**The problem**
From the first line to the last, copy the data exactly.

**Recorded information**

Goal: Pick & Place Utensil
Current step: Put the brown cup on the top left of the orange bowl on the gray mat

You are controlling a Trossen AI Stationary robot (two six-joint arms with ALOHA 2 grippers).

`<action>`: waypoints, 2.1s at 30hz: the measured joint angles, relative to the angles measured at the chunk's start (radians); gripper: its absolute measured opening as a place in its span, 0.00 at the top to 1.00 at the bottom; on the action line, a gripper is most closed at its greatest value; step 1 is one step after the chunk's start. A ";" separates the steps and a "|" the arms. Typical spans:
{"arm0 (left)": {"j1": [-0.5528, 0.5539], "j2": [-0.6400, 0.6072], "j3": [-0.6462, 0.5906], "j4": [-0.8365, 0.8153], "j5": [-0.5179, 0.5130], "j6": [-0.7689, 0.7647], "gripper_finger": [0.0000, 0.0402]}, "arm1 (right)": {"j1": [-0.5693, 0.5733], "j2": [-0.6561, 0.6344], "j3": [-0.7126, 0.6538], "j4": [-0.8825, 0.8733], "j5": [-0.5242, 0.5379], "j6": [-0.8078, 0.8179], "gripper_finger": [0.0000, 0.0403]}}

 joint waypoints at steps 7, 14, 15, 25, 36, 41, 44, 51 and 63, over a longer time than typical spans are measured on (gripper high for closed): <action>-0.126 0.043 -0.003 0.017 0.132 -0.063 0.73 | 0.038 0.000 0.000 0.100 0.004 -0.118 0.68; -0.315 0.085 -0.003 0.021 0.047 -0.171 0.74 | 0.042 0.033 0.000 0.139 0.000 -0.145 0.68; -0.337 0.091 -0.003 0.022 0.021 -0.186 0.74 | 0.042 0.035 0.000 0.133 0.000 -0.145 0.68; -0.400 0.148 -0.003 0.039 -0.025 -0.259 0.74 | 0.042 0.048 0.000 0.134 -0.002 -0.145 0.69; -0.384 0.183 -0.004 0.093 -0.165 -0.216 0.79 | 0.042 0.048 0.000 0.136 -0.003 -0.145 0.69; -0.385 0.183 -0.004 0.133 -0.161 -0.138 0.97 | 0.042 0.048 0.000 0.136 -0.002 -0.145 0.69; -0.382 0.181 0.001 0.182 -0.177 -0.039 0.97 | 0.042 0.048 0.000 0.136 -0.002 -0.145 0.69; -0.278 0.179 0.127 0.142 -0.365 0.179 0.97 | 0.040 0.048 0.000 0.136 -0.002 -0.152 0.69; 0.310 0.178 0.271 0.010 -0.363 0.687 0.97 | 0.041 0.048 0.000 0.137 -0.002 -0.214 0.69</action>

**Solution to this task**
Goal: Pick & Place Utensil
Current step: Put the brown cup on the top left of the orange bowl on the gray mat

You are controlling a Trossen AI Stationary robot (two six-joint arms with ALOHA 2 grippers).

`<action>`: waypoints, 2.1s at 30hz: the measured joint angles, relative to the angles measured at the chunk's start (radians); gripper: its absolute measured opening as a place in its span, 0.00 at the top to 1.00 at the bottom; on the action line, a gripper is most closed at its greatest value; step 1 is one step after the chunk's start. A ";" separates the steps and a "|" the arms. Typical spans:
{"arm0 (left)": {"j1": [-0.5528, 0.5539], "j2": [-0.6400, 0.6072], "j3": [-0.6462, 0.5906], "j4": [-0.8365, 0.8153], "j5": [-0.5179, 0.5130], "j6": [-0.7689, 0.7647], "gripper_finger": [0.0000, 0.0402]}, "arm1 (right)": {"j1": [-0.5693, 0.5733], "j2": [-0.6561, 0.6344], "j3": [-0.7126, 0.6538], "j4": [-0.8825, 0.8733], "j5": [-0.5242, 0.5379], "j6": [-0.8078, 0.8179], "gripper_finger": [0.0000, 0.0403]}}

 joint waypoints at steps 7, 14, 15, 25, 36, 41, 44, 51 and 63, over a longer time than typical spans are measured on (gripper high for closed): <action>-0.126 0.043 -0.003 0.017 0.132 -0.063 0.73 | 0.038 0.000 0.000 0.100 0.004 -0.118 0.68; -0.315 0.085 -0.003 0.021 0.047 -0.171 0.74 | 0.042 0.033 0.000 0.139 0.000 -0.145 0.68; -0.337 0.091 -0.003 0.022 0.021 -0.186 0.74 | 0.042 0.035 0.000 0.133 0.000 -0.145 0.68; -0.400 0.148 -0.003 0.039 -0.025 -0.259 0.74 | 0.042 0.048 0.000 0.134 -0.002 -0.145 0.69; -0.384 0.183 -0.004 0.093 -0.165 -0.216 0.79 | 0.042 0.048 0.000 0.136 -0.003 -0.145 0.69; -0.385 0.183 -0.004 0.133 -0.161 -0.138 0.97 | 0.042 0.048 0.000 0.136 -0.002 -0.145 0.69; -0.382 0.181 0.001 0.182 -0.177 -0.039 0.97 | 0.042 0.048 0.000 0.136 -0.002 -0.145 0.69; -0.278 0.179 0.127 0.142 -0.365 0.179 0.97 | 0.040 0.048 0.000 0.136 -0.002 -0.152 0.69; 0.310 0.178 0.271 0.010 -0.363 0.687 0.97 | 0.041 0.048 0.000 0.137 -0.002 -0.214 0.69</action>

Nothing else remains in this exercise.